Work instructions ->
In your reply, reproduce the lines from the first one below to the line containing "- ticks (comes", inclusive, exactly as they stand.

================

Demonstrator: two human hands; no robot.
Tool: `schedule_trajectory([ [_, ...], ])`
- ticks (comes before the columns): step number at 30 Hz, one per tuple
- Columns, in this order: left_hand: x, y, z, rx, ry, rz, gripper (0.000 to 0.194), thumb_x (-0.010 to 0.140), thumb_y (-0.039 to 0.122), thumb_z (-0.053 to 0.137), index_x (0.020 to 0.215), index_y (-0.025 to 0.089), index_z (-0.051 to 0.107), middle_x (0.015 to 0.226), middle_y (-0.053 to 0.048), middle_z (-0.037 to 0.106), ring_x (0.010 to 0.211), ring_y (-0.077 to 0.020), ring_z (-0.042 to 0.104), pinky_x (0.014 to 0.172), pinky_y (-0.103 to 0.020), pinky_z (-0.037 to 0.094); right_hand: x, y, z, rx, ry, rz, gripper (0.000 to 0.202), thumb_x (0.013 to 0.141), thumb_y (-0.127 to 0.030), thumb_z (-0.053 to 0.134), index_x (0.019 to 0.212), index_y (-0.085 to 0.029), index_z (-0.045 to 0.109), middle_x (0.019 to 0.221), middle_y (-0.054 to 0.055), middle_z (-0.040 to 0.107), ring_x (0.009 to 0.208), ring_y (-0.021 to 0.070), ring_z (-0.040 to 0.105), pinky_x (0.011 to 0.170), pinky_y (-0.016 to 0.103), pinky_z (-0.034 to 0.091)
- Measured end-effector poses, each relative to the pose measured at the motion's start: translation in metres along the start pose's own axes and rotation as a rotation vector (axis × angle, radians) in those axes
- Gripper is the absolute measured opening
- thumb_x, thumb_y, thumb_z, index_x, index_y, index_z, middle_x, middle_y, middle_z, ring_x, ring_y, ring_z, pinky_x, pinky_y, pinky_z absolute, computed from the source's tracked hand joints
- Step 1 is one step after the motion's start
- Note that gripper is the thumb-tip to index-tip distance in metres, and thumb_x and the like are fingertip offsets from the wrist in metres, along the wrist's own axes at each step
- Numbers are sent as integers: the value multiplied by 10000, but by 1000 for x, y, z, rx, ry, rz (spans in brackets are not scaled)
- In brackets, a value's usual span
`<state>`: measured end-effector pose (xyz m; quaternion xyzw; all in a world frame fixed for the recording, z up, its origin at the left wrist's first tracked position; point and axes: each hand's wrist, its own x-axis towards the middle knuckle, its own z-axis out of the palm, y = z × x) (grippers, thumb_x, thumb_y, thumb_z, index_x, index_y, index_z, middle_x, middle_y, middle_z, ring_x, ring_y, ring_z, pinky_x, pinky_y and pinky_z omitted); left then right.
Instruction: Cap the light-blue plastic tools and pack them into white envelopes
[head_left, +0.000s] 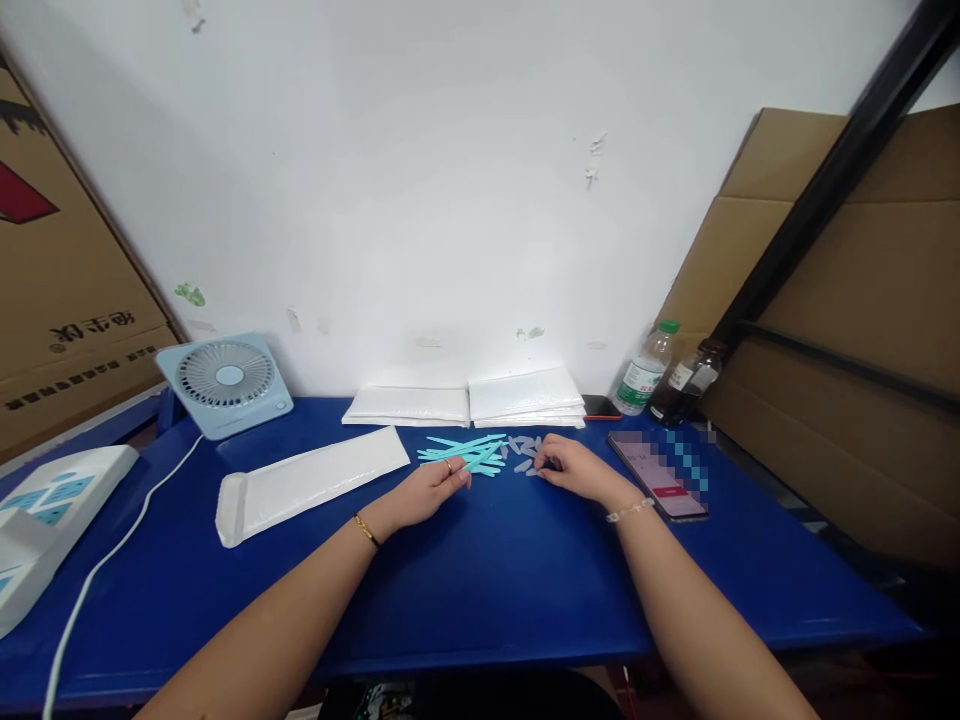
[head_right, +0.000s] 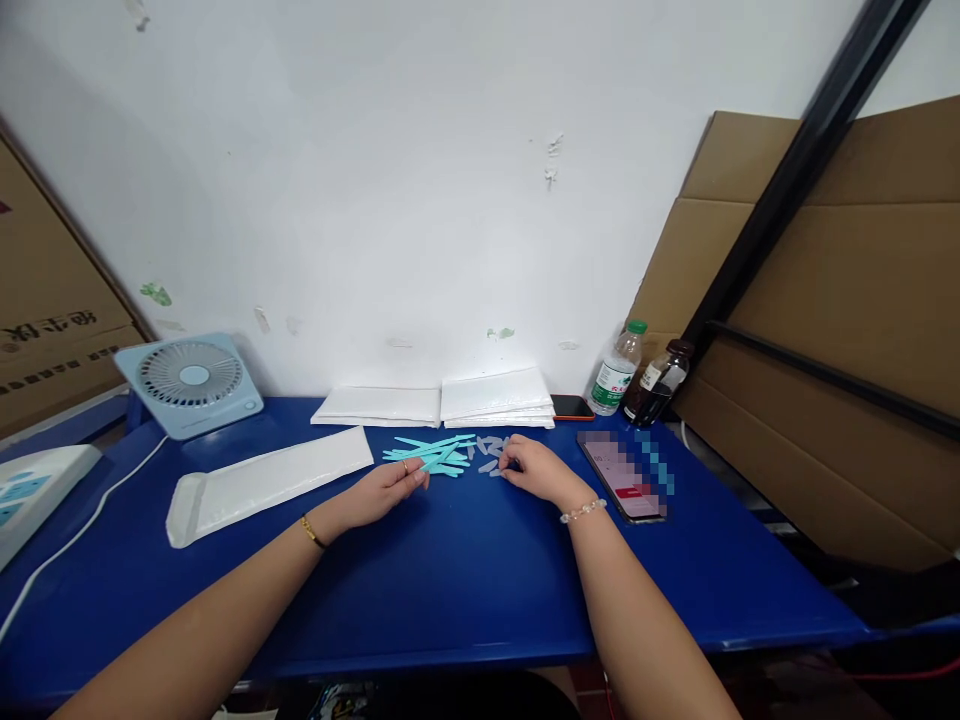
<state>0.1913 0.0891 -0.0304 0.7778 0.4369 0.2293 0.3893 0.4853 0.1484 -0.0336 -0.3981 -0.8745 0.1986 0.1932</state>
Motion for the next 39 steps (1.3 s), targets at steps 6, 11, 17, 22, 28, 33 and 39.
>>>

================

Answer section ->
Demonstrator: two human hands; no robot.
Tool: `schedule_trajectory([ [_, ...], ])`
- ticks (comes before the columns): step number at 30 Hz, one per tuple

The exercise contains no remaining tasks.